===== DATA =====
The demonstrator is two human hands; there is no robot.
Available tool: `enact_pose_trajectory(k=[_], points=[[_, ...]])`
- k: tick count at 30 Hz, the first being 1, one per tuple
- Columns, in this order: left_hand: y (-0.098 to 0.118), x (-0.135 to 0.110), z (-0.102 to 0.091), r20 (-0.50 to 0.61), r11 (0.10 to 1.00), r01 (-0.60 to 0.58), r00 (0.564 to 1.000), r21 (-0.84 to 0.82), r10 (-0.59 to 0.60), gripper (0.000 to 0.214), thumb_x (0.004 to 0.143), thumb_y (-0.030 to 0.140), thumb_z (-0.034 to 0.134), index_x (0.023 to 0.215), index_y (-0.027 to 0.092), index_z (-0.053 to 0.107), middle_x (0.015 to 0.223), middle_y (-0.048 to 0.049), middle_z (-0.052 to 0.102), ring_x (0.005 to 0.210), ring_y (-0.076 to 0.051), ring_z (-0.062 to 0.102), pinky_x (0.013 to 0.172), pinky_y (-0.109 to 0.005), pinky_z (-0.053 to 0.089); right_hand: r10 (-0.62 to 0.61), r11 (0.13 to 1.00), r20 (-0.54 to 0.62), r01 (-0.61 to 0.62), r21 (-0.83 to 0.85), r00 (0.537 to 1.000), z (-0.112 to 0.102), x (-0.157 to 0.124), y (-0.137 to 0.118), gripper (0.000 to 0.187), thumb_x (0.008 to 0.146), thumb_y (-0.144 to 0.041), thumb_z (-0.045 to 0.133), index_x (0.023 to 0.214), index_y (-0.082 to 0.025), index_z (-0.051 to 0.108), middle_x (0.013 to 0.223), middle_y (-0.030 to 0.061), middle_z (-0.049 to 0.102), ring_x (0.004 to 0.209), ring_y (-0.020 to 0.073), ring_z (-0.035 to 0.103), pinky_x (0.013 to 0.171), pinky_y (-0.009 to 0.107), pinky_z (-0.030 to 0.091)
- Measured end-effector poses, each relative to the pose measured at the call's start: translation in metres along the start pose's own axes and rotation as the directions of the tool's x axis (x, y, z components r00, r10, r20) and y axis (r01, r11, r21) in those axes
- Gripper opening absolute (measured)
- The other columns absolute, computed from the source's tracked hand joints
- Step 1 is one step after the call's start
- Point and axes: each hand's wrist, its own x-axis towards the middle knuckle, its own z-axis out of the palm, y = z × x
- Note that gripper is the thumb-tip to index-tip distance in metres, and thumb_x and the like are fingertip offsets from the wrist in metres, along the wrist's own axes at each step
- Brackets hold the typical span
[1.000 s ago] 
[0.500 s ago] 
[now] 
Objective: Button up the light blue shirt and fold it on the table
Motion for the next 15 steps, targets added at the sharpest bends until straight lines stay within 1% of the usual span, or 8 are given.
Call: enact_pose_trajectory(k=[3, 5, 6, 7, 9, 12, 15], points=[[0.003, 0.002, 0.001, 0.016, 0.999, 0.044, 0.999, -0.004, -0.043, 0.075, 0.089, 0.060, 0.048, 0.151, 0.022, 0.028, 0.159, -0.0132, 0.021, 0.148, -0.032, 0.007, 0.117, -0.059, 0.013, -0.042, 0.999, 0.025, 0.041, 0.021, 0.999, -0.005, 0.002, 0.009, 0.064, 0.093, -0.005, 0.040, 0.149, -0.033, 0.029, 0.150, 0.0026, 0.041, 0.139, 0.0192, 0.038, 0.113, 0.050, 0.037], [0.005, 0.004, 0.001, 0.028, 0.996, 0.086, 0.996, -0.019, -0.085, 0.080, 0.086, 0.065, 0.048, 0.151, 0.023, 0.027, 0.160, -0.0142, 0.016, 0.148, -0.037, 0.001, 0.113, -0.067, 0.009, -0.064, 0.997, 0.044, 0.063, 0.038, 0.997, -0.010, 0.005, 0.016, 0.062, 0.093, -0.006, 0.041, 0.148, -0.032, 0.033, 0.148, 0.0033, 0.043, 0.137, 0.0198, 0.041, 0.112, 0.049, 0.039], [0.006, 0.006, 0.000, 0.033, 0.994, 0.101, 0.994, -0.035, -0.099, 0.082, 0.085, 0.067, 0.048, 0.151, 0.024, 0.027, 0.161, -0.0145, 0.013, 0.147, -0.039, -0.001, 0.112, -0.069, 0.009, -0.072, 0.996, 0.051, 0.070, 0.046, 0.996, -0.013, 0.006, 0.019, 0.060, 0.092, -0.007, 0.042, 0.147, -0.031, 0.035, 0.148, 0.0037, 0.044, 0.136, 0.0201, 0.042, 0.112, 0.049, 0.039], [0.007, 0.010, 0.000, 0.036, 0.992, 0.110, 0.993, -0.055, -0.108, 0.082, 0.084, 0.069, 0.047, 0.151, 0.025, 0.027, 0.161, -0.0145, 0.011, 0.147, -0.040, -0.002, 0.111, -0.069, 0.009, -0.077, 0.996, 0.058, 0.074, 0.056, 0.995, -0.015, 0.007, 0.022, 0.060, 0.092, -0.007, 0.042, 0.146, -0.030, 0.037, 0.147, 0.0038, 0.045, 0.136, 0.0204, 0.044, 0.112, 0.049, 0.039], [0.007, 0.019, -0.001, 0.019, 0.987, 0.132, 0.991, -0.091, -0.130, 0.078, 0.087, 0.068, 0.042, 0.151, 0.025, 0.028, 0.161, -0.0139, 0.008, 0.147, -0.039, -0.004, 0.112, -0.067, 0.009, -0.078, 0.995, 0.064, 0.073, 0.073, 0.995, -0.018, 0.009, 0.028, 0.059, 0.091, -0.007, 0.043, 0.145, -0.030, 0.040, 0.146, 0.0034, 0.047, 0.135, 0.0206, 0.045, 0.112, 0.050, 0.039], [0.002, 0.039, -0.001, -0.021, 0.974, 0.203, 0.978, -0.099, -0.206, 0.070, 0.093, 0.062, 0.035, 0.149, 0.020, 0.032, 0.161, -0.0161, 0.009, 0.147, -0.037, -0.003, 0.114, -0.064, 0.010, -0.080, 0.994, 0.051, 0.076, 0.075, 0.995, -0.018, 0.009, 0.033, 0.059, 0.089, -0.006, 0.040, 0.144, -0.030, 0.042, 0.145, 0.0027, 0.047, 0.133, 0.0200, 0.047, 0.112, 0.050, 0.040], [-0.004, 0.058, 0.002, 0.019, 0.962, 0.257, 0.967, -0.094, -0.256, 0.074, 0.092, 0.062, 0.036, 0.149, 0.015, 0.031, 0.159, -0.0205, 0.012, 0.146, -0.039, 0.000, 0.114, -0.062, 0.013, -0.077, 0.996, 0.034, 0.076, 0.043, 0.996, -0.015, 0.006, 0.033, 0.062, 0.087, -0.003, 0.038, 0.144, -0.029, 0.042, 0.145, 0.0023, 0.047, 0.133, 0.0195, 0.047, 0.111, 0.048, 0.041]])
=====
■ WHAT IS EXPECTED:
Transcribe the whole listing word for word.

■ ANSWER TO THE PROBLEM:
The demonstrator is two human hands; there is no robot.
Available tool: `enact_pose_trajectory(k=[_], points=[[_, ...]])`
- k: tick count at 30 Hz, the first being 1, one per tuple
- Columns, in this order: left_hand: y (-0.098 to 0.118), x (-0.135 to 0.110), z (-0.102 to 0.091), r20 (-0.50 to 0.61), r11 (0.10 to 1.00), r01 (-0.60 to 0.58), r00 (0.564 to 1.000), r21 (-0.84 to 0.82), r10 (-0.59 to 0.60), gripper (0.000 to 0.214), thumb_x (0.004 to 0.143), thumb_y (-0.030 to 0.140), thumb_z (-0.034 to 0.134), index_x (0.023 to 0.215), index_y (-0.027 to 0.092), index_z (-0.053 to 0.107), middle_x (0.015 to 0.223), middle_y (-0.048 to 0.049), middle_z (-0.052 to 0.102), ring_x (0.005 to 0.210), ring_y (-0.076 to 0.051), ring_z (-0.062 to 0.102), pinky_x (0.013 to 0.172), pinky_y (-0.109 to 0.005), pinky_z (-0.053 to 0.089); right_hand: r10 (-0.62 to 0.61), r11 (0.13 to 1.00), r20 (-0.54 to 0.62), r01 (-0.61 to 0.62), r21 (-0.83 to 0.85), r00 (0.537 to 1.000), z (-0.112 to 0.102), x (-0.157 to 0.124), y (-0.137 to 0.118), gripper (0.000 to 0.187), thumb_x (0.008 to 0.146), thumb_y (-0.144 to 0.041), thumb_z (-0.045 to 0.133), index_x (0.023 to 0.214), index_y (-0.082 to 0.025), index_z (-0.051 to 0.108), middle_x (0.013 to 0.223), middle_y (-0.030 to 0.061), middle_z (-0.049 to 0.102), ring_x (0.004 to 0.209), ring_y (-0.020 to 0.073), ring_z (-0.035 to 0.103), pinky_x (0.013 to 0.171), pinky_y (-0.009 to 0.107), pinky_z (-0.030 to 0.091)
- Measured end-effector poses, each relative to the pose measured at the call's start: translation in metres along the start pose's own axes and rotation as the directions of the tool's x axis (x, y, z components r00, r10, r20) and y axis (r01, r11, r21) in those axes
- Gripper opening absolute (measured)
- The other columns absolute, computed from the source's tracked hand joints
- Step 1 is one step after the call's start
- Point and axes: each hand's wrist, its own x-axis towards the middle knuckle, its own z-axis out of the palm, y = z × x
- Note that gripper is the thumb-tip to index-tip distance in metres, and thumb_x and the like are fingertip offsets from the wrist in metres, along the wrist's own axes at each step
- Brackets hold the typical span
[1.000 s ago] 
[0.500 s ago] 
[now] 
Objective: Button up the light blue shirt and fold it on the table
Motion for the next 15 steps, targets added at the sharpest bends until straight lines stay within 1% of the usual span, or 8 are given.
Call: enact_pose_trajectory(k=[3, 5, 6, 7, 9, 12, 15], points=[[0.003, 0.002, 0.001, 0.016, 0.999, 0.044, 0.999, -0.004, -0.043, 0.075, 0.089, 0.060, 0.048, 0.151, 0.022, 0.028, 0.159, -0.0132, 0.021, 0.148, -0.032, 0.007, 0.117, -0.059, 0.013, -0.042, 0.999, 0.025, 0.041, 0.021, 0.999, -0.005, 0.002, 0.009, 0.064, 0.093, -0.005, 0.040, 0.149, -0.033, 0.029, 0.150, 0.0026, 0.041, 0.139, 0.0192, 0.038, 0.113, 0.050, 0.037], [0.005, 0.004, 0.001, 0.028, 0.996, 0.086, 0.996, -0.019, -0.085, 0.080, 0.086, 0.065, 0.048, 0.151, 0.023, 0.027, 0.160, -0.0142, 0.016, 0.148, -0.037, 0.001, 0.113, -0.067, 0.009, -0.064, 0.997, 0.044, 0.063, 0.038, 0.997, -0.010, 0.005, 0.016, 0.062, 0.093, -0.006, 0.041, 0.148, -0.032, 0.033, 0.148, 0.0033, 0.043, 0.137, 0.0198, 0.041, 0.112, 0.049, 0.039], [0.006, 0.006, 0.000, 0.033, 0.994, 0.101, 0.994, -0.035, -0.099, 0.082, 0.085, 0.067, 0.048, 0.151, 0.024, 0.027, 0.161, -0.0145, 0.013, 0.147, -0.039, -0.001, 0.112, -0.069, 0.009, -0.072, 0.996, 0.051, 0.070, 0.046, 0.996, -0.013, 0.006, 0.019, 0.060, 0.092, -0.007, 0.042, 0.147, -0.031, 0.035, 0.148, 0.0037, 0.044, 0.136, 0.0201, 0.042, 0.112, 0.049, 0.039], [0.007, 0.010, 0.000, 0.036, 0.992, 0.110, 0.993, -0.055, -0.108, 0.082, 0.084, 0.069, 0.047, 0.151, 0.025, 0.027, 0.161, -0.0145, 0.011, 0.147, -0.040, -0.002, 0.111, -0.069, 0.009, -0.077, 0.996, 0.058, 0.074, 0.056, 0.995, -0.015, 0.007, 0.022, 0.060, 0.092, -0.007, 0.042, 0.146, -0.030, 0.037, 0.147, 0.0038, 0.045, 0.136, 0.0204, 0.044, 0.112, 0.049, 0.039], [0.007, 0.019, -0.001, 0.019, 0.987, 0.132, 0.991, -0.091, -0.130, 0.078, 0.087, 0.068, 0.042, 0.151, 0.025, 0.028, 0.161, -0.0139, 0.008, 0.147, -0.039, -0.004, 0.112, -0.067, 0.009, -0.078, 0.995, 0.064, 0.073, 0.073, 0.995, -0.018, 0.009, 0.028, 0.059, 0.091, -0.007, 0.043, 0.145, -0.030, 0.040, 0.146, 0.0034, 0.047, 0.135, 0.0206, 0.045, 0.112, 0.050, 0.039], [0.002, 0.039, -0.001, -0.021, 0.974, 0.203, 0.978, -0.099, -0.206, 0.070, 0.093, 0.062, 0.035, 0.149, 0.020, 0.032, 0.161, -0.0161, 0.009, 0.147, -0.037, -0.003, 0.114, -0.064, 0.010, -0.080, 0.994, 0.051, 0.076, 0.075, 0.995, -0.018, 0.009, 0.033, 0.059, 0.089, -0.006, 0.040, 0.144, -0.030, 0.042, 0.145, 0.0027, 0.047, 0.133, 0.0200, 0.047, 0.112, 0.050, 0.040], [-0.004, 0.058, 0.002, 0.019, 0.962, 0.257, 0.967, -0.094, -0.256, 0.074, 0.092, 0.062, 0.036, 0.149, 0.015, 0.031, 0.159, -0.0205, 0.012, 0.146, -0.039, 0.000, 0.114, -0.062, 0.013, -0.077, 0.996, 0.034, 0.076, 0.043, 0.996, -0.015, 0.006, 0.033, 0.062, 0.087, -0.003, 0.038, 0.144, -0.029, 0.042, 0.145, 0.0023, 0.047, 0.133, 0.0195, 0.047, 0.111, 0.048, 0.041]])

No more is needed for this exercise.